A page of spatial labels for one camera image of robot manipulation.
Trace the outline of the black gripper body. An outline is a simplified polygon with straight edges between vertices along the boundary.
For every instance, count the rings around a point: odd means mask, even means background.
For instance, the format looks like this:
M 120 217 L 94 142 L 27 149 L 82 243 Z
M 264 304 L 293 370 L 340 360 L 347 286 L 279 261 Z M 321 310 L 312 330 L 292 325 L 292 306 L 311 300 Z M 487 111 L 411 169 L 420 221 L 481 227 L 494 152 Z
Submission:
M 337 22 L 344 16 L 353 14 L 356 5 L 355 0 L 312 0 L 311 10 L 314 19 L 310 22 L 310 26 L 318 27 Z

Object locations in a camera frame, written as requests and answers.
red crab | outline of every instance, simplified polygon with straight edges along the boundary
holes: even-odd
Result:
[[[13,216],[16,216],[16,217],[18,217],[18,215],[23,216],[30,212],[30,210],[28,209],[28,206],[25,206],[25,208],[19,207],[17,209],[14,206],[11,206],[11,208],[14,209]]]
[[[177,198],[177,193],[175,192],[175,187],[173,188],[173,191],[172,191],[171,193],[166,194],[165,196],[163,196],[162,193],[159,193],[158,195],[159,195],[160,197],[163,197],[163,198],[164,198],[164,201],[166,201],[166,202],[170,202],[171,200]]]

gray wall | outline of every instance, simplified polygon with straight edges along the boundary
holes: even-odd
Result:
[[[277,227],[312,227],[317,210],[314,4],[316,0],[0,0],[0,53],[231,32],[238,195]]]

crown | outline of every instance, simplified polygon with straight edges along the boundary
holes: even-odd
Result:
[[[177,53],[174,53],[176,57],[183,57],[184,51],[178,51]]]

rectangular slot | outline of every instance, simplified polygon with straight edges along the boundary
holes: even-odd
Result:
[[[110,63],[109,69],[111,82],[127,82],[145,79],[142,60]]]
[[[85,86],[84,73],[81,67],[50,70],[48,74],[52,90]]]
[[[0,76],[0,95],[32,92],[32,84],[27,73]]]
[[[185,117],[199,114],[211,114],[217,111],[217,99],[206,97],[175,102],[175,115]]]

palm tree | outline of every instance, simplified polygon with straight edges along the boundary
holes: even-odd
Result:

## Task directions:
Copy out every record again, letter for letter.

## Solution to this exercise:
A page of spatial labels for one camera image of robot manipulation.
Trace the outline of the black gripper body. An outline is a simplified polygon with straight edges between vertices along the boundary.
For every instance, count the rings around a point: odd means mask, even means background.
For instance, the format looks like this:
M 120 217 L 94 142 L 27 149 L 82 243 Z
M 264 304 L 293 370 L 340 360 L 347 286 L 279 261 Z M 321 310 L 312 330 L 292 325 L 292 306 L 311 300 Z M 487 111 L 411 169 L 420 221 L 481 227 L 494 152 Z
Submission:
M 337 22 L 344 16 L 353 14 L 356 5 L 355 0 L 312 0 L 311 10 L 314 19 L 310 22 L 310 26 L 318 27 Z

Object locations in a camera frame, written as requests and answers.
red crab | outline of every instance, simplified polygon with straight edges along the boundary
holes: even-odd
Result:
[[[13,216],[16,216],[16,217],[18,217],[18,215],[23,216],[30,212],[30,210],[28,209],[28,206],[25,206],[25,208],[19,207],[17,209],[14,206],[11,206],[11,208],[14,209]]]
[[[177,198],[177,193],[175,192],[175,187],[173,188],[173,191],[172,191],[171,193],[166,194],[165,196],[163,196],[162,193],[159,193],[158,195],[159,195],[160,197],[163,197],[163,198],[164,198],[164,201],[166,201],[166,202],[170,202],[171,200]]]

gray wall | outline of every instance, simplified polygon with straight edges along the boundary
holes: even-odd
Result:
[[[277,227],[312,227],[317,210],[314,4],[316,0],[0,0],[0,53],[231,32],[238,195]]]

crown | outline of every instance, simplified polygon with straight edges along the boundary
holes: even-odd
Result:
[[[177,53],[174,53],[176,57],[183,57],[184,51],[178,51]]]

rectangular slot | outline of every instance, simplified polygon with straight edges along the boundary
holes: even-odd
Result:
[[[110,63],[109,69],[111,82],[127,82],[145,79],[142,60]]]
[[[85,86],[84,73],[81,67],[50,70],[48,74],[52,90]]]
[[[0,76],[0,95],[32,92],[32,84],[27,73]]]
[[[185,117],[199,114],[211,114],[217,111],[217,99],[206,97],[175,102],[175,115]]]

palm tree | outline of every instance, simplified polygon with straight edges along the boundary
holes: even-odd
Result:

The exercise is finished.